TASK DESCRIPTION. Select all lines in the records that include "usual".
-- INPUT FOR THIS TASK follows --
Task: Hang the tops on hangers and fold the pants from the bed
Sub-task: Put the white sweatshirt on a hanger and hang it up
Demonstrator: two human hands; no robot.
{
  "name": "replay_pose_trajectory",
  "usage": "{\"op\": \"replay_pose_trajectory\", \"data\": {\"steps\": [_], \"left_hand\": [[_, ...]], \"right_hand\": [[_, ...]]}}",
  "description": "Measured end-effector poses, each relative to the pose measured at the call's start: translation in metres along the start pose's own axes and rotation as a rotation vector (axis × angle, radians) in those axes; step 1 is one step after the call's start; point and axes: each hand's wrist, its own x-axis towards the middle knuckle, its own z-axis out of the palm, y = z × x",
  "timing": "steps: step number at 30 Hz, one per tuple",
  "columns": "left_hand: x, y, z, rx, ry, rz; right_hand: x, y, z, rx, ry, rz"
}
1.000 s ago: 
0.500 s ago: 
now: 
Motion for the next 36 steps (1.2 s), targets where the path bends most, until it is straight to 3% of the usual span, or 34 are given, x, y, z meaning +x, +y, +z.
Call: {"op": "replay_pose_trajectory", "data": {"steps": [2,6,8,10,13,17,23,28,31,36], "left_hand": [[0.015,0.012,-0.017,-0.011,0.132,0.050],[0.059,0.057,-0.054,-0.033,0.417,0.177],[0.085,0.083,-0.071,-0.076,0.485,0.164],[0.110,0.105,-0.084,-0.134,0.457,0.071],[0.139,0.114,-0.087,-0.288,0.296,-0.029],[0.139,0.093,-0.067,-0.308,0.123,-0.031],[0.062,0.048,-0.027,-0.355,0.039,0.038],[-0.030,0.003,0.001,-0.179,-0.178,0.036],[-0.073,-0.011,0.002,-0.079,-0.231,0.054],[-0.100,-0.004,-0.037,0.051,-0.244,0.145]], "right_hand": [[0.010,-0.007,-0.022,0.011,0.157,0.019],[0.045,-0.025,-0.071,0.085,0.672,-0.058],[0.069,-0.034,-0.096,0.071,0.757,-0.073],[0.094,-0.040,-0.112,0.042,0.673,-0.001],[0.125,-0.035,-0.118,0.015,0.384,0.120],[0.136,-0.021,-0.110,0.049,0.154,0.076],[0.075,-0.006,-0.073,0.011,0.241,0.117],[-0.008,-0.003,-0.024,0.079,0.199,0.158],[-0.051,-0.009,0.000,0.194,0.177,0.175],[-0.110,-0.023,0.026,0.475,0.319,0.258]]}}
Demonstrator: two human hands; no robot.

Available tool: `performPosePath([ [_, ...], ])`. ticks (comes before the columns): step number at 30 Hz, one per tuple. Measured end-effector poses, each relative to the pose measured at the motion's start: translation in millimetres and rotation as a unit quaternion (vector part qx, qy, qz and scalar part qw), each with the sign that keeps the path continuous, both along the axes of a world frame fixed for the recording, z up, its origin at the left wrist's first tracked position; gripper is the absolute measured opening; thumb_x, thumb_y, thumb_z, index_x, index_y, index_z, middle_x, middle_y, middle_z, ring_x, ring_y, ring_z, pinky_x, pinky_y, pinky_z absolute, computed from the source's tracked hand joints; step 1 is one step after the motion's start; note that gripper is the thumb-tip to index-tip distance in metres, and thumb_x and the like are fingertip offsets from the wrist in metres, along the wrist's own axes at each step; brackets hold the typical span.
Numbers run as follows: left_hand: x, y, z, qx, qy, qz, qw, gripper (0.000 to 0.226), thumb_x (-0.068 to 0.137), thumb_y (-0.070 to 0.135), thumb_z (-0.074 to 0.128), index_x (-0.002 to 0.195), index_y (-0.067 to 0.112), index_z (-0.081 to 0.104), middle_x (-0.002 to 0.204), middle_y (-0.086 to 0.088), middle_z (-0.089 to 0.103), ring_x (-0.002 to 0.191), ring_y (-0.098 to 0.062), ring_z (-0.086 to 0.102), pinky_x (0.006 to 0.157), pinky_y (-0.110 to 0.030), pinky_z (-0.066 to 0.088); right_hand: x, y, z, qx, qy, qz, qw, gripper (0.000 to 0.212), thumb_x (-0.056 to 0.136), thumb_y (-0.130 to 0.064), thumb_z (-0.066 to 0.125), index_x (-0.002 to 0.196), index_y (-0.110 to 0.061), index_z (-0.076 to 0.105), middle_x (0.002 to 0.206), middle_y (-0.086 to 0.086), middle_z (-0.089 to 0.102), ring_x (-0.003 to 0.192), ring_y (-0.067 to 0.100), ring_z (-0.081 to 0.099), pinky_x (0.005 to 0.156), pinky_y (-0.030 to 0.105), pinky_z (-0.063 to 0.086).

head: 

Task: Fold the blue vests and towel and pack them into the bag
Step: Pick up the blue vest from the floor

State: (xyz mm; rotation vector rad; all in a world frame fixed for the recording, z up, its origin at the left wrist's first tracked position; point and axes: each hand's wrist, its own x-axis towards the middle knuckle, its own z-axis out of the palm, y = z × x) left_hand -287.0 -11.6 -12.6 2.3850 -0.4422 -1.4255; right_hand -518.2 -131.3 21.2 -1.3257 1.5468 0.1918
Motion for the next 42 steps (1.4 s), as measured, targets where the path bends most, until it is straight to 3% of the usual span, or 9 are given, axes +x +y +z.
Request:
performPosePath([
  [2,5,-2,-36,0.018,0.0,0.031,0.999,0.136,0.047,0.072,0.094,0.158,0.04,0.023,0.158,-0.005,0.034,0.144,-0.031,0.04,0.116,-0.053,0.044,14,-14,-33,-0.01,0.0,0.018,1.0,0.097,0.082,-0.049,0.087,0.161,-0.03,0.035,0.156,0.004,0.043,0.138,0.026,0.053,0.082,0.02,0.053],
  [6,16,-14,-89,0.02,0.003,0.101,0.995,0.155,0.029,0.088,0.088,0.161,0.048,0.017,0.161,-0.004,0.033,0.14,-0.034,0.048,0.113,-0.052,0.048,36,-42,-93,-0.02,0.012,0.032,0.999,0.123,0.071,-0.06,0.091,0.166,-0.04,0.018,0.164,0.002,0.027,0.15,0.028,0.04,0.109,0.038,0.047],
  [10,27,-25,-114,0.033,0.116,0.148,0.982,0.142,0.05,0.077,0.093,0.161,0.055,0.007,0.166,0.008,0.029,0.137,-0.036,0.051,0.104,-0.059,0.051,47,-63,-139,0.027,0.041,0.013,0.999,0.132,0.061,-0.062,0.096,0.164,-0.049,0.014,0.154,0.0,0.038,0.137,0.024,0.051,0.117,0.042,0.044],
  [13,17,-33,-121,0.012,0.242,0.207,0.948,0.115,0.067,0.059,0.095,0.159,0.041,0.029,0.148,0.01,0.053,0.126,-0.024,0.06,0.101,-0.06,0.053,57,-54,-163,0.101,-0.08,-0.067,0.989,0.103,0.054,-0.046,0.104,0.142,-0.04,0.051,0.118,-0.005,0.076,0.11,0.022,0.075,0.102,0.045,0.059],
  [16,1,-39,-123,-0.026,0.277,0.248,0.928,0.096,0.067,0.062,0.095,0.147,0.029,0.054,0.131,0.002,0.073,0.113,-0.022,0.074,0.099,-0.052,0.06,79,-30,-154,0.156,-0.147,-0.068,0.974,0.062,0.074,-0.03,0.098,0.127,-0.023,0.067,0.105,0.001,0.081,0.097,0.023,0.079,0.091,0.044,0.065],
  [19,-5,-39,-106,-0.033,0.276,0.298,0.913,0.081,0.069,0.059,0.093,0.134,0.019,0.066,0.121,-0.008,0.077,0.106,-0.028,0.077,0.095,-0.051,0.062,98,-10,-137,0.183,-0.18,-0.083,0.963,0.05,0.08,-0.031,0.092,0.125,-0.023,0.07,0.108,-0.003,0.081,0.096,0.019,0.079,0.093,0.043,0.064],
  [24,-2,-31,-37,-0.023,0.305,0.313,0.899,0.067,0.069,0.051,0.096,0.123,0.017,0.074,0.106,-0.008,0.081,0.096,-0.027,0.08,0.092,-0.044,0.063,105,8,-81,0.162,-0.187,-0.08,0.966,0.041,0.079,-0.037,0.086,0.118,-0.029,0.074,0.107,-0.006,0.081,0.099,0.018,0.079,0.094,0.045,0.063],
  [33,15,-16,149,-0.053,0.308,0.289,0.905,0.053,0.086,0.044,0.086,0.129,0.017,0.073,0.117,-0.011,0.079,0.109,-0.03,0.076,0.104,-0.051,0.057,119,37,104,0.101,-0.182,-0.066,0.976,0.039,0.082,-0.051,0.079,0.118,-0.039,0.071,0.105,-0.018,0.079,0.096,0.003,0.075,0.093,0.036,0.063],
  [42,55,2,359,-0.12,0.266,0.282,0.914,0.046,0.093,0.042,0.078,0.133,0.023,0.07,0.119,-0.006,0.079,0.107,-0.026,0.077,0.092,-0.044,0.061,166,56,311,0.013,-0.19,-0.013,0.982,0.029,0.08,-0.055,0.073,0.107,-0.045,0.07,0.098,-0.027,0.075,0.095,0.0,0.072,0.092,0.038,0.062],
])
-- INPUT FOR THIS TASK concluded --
TASK ANSWER.
Motion for the next 36 steps (1.2 s), targets where the path bends most, until it is straight to 3% of the usual span, or 34 are given, x, y, z meaning +x, +y, +z.
Motion for the next 42 steps (1.4 s), as measured, targets where the path bends most, until it is straight to 3% of the usual span, or 9 are given, axes +x +y +z.

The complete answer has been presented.